**WHAT IS EXPECTED**
Everything in the listing beneath must be transcribed exactly.

**AVAILABLE DATA**
····················

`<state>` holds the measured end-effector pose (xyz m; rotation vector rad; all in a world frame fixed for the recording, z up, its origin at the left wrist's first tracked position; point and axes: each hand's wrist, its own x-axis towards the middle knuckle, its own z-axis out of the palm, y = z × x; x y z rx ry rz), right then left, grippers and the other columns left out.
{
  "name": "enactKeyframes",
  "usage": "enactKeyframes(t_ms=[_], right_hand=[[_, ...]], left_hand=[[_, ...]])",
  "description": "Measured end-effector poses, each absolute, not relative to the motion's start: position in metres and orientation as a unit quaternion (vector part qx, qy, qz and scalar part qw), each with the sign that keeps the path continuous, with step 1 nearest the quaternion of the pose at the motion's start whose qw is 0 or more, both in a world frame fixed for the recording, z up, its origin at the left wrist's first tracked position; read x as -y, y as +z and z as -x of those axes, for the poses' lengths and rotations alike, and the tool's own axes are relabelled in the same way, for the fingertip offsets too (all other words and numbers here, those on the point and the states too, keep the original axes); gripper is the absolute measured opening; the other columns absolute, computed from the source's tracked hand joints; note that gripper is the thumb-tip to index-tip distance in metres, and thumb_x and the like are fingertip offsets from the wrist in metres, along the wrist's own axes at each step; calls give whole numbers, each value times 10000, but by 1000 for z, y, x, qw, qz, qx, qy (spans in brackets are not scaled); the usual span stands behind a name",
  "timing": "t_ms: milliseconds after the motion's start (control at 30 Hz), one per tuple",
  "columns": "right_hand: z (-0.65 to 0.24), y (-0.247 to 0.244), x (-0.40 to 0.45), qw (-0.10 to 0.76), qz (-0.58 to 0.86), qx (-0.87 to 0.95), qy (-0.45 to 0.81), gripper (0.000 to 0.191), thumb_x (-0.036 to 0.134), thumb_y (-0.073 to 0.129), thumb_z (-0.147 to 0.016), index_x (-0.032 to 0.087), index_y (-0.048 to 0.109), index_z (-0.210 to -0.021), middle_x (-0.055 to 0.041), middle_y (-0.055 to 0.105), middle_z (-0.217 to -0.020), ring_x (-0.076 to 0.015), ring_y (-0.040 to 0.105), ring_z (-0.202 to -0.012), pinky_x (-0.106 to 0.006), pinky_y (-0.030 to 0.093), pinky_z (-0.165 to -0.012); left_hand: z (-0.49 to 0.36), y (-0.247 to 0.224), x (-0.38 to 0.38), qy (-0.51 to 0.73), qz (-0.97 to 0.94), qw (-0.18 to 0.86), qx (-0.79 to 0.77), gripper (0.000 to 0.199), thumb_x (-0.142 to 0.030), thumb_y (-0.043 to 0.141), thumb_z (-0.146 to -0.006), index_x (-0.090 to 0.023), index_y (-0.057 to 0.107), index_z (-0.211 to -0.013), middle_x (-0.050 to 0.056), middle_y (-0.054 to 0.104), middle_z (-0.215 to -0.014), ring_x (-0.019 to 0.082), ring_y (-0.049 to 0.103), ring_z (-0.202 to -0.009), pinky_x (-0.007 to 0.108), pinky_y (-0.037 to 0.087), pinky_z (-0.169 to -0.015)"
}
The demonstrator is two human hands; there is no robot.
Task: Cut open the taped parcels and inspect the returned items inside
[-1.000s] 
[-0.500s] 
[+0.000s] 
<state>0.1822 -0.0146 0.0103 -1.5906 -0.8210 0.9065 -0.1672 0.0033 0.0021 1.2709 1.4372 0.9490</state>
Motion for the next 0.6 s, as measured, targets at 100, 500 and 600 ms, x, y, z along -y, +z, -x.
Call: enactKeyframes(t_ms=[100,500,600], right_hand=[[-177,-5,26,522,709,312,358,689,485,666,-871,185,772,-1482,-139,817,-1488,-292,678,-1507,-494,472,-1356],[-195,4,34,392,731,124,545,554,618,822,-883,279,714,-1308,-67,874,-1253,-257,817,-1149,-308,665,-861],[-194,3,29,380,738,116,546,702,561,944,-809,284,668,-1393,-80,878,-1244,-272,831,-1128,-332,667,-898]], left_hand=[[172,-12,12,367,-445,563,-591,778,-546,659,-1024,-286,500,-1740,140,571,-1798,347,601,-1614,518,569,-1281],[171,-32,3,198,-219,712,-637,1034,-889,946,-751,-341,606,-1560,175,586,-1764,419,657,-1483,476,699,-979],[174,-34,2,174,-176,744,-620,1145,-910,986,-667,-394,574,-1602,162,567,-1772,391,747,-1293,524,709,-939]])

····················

**EXERCISE RESULT**
`<state>` holds the measured end-effector pose (xyz m; rotation vector rad; all in a world frame fixed for the recording, z up, its origin at the left wrist's first tracked position; point and axes: each hand's wrist, its own x-axis towards the middle knuckle, its own z-axis out of the palm, y = z × x; x y z rx ry rz), right then left, grippers and the other columns left out.
{
  "name": "enactKeyframes",
  "usage": "enactKeyframes(t_ms=[_], right_hand=[[_, ...]], left_hand=[[_, ...]])",
  "description": "Measured end-effector poses, each absolute, not relative to the motion's start: position in metres and orientation as a unit quaternion (vector part qx, qy, qz and scalar part qw), each with the sign that keeps the path continuous, with step 1 nearest the quaternion of the pose at the motion's start whose qw is 0 or more, both in a world frame fixed for the recording, z up, its origin at the left wrist's first tracked position; read x as -y, y as +z and z as -x of those axes, for the poses' lengths and rotations alike, and the tool's own axes are relabelled in the same way, for the fingertip offsets too (all other words and numbers here, those on the point and the states too, keep the original axes); gripper is the absolute measured opening; the other columns absolute, computed from the source's tracked hand joints; note that gripper is the thumb-tip to index-tip distance in metres, and thumb_x and the like are fingertip offsets from the wrist in metres, along the wrist's own axes at each step; calls give whole numbers, each value times 10000, but by 1000 for z, y, x, qw, qz, qx, qy (spans in brackets are not scaled); the usual span stands behind a name",
  "timing": "t_ms: milliseconds after the motion's start (control at 30 Hz), one per tuple",
  "columns": "right_hand: z (-0.65 to 0.24), y (-0.247 to 0.244), x (-0.40 to 0.45), qw (-0.10 to 0.76), qz (-0.58 to 0.86), qx (-0.87 to 0.95), qy (-0.45 to 0.81), gripper (0.000 to 0.191), thumb_x (-0.036 to 0.134), thumb_y (-0.073 to 0.129), thumb_z (-0.147 to 0.016), index_x (-0.032 to 0.087), index_y (-0.048 to 0.109), index_z (-0.210 to -0.021), middle_x (-0.055 to 0.041), middle_y (-0.055 to 0.105), middle_z (-0.217 to -0.020), ring_x (-0.076 to 0.015), ring_y (-0.040 to 0.105), ring_z (-0.202 to -0.012), pinky_x (-0.106 to 0.006), pinky_y (-0.030 to 0.093), pinky_z (-0.165 to -0.012); left_hand: z (-0.49 to 0.36), y (-0.247 to 0.224), x (-0.38 to 0.38), qy (-0.51 to 0.73), qz (-0.97 to 0.94), qw (-0.18 to 0.86), qx (-0.79 to 0.77), gripper (0.000 to 0.199), thumb_x (-0.142 to 0.030), thumb_y (-0.043 to 0.141), thumb_z (-0.146 to -0.006), index_x (-0.090 to 0.023), index_y (-0.057 to 0.107), index_z (-0.211 to -0.013), middle_x (-0.050 to 0.056), middle_y (-0.054 to 0.104), middle_z (-0.215 to -0.014), ring_x (-0.019 to 0.082), ring_y (-0.049 to 0.103), ring_z (-0.202 to -0.009), pinky_x (-0.007 to 0.108), pinky_y (-0.037 to 0.087), pinky_z (-0.169 to -0.015)"
}
The demonstrator is two human hands; there is no robot.
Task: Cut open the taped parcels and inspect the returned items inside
[-1.000s] 
[-0.500s] 
[+0.000s] 
<state>0.1822 -0.0146 0.0103 -1.5906 -0.8210 0.9065 -0.1672 0.0033 0.0021 1.2709 1.4372 0.9490</state>
Motion for the next 0.6 s, as measured, targets at 100, 500 and 600 ms, x, y, z along -y, +z, -x.
Call: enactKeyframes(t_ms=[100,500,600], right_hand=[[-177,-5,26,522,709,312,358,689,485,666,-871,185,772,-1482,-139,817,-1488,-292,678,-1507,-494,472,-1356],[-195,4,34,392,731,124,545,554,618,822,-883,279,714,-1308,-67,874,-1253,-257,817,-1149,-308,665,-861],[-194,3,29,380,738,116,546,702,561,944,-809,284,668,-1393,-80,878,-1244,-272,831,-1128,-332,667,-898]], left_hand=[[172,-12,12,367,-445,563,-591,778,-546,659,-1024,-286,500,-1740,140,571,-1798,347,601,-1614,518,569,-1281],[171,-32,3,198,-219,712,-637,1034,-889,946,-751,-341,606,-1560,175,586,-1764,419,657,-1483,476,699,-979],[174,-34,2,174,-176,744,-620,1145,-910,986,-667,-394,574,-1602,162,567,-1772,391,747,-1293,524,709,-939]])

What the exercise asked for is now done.